36:05 understand that knowledge is knowledge is important. And this is the business. This is the business you’re in, and journalism is the knowledge business. finding information. And you’ve got to be willing to go up to people who you don’t know, who may look scary or may look intimidating, or may look like you don’t like them, and ask them a question that they may find stupid and and but do enough research so that you don’t do that intentionally. You’re not just going up and saying, you know, what do you think about global warming to a scientist who does studies on global warming? Do do some research and figure it out, and revel in that research. One of the little things I learned one day teaching,

36:54 I was making reference. I said, I don’t know whether anybody knows about this, but there’s a stupid show on TV. It’s on one of the discovery channels or something. It’s called how it’s made, and it’s a Canadian show, and it’s like spends five minutes about, you know, why potato chips come in. The bags are only half full and and how you make corn flakes and and the people around the class, they all watched it. All the good journalism students had watched it because it’s sort of this meaningless knowledge that that you can get quickly. And maybe you’re going to use it someplace in the future. But it’s it’s the love of acquiring information and then sharing it with other people. And if you’ve got that, you need to be in journalism. because that’s a job that that’s what it does.

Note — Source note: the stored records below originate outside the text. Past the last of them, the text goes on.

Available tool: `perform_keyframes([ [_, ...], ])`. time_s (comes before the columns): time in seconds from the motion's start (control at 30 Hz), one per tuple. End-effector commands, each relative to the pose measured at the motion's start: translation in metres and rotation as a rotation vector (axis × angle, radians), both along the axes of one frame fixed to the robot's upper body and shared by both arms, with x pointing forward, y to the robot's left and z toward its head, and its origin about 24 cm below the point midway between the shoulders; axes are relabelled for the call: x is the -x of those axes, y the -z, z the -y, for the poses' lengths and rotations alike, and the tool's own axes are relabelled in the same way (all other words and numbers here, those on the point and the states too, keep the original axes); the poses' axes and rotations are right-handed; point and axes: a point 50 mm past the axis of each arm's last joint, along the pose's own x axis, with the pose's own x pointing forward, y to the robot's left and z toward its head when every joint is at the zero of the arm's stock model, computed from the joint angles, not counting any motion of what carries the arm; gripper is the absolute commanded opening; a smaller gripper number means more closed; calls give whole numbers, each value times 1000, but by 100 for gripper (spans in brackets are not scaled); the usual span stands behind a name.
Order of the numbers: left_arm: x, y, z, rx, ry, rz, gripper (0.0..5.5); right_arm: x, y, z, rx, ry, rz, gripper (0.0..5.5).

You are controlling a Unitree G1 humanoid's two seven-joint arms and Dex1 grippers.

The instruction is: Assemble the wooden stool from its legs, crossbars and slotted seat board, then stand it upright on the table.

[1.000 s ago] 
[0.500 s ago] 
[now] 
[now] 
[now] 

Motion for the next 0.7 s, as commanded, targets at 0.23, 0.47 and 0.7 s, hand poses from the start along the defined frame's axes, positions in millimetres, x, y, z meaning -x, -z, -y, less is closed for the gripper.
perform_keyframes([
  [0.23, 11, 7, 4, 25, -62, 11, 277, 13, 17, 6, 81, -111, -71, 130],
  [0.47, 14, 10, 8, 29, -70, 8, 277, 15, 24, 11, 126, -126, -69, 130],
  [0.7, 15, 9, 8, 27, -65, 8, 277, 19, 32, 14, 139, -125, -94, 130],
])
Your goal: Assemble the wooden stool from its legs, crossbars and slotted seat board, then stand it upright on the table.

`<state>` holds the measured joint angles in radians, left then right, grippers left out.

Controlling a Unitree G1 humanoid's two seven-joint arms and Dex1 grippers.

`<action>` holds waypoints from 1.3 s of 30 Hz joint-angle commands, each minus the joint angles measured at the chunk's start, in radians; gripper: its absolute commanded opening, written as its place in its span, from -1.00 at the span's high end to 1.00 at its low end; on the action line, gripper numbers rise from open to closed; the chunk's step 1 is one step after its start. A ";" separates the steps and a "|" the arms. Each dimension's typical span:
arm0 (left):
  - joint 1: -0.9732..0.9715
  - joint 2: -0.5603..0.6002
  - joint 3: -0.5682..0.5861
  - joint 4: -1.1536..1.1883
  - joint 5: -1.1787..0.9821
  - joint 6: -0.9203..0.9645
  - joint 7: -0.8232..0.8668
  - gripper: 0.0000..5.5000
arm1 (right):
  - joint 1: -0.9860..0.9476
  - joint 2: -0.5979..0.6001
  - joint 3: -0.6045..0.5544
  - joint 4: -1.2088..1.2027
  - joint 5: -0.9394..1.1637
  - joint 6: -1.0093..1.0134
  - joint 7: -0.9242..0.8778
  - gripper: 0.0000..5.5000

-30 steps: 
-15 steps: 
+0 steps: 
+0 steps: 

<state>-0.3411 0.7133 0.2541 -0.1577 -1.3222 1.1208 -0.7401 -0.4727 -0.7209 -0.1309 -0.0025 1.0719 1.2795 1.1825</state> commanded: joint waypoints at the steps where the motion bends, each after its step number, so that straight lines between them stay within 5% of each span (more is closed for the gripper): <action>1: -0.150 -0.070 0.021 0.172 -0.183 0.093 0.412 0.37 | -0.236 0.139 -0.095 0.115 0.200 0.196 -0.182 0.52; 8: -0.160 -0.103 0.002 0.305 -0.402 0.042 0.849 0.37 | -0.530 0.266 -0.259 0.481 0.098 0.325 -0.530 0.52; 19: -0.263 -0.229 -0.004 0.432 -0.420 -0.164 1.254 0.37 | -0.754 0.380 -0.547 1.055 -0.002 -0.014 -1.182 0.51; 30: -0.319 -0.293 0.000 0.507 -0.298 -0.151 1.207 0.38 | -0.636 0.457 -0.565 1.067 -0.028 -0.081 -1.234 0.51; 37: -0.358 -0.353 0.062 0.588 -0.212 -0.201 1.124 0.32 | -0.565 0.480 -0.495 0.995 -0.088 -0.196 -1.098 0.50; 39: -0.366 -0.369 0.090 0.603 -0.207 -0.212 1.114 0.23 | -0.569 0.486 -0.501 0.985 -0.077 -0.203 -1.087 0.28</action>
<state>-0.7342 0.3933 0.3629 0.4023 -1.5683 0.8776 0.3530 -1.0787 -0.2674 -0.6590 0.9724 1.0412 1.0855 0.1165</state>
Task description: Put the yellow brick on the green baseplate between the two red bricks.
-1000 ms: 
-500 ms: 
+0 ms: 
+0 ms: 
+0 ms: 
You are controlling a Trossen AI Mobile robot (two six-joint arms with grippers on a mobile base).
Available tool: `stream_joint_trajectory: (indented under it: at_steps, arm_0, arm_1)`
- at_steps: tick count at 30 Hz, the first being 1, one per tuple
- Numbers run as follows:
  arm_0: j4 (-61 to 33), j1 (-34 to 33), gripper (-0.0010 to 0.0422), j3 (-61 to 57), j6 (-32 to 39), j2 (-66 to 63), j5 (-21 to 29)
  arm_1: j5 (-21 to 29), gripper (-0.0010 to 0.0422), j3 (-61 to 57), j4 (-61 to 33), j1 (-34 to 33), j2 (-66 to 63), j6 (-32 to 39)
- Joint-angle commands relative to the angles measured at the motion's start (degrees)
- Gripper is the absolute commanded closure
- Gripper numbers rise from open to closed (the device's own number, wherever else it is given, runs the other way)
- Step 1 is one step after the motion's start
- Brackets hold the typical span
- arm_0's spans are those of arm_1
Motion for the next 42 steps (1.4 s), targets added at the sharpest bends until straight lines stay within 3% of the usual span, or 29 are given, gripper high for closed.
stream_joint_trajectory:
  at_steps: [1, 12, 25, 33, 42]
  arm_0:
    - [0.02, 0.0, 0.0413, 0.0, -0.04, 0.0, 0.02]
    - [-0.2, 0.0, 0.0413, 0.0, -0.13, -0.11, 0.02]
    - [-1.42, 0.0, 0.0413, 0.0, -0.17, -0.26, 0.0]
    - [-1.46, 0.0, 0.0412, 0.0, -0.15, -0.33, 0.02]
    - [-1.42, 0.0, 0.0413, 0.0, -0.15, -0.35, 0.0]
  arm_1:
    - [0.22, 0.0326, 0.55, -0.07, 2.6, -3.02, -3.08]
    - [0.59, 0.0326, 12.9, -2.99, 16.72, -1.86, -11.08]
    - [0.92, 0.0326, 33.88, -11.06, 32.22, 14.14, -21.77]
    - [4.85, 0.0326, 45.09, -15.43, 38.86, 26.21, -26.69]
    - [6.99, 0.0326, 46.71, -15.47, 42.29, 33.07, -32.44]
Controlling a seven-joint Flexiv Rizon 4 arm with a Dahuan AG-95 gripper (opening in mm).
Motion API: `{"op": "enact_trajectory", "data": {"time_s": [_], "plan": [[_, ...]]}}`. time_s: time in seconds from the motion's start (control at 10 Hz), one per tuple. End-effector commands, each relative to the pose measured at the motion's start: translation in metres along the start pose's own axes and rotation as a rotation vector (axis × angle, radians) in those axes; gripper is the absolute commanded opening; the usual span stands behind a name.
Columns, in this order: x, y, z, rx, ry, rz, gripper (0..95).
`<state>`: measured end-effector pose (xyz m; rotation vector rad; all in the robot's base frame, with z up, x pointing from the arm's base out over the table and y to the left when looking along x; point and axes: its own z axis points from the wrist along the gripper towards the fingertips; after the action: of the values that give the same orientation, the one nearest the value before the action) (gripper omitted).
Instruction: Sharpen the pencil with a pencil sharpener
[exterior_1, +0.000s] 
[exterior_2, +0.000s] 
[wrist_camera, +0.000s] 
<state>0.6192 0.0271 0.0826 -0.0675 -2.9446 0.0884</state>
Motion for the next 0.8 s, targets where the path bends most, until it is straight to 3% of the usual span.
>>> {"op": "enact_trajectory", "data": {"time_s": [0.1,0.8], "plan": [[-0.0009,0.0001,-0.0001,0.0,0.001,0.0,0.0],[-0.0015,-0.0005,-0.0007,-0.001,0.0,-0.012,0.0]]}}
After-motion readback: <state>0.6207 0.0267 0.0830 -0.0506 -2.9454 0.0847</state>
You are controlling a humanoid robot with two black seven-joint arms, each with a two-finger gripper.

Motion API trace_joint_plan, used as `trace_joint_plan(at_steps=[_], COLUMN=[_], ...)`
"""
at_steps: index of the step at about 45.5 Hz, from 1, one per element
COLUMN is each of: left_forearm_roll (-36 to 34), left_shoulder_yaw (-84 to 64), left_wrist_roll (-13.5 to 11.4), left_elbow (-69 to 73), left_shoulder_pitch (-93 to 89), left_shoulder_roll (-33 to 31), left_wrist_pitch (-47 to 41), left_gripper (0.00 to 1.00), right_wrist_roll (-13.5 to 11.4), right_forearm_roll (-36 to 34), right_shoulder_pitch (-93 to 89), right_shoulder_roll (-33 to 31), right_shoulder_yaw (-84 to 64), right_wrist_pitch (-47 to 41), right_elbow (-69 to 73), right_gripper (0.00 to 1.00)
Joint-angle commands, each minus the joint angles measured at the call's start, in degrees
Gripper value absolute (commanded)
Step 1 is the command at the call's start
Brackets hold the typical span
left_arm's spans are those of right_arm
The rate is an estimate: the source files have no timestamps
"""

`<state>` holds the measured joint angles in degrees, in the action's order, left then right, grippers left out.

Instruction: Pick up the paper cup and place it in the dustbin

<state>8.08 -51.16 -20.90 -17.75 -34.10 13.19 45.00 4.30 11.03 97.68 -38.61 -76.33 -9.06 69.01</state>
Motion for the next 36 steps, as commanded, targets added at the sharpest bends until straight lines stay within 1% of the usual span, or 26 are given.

37:40 That’s that’s the joy of telling people things that they didn’t know. and finding out things that are important for them to know and then letting them know and taking that thrill and figuring out at the end of the day, you’ve done more for democracy than most of the people who were elected to offices, have done. And, that’s a good feeling. It’s a really good feeling. And even though I was fascinated with journalism, I didn’t get that till I was a senior in college. So I went out there and actually did journalism in a community that I was identified with, my campus newspaper. and I recommend to students that they, they get that experience. They work in a community that they’re part of,

38:27 that they can feel that coming out and they’ll be hooked. They’ll be hooked for life. It’s not about writing. It’s not about photography. It’s not about design. It’s not about being, you know, having the best hairdo and doing the news on camera. it’s about what you do for democracy. Well, I think that’s a perfect note to end on. And, Eric, you you and your mother and what you’ve all done together at the Marion County Record, certainly, I think are going to leave a legacy for our country and its legacy of freedom and the humane legacy, what we share together as neighbors and citizens. So I want to thank you for what you’ve shared with us today.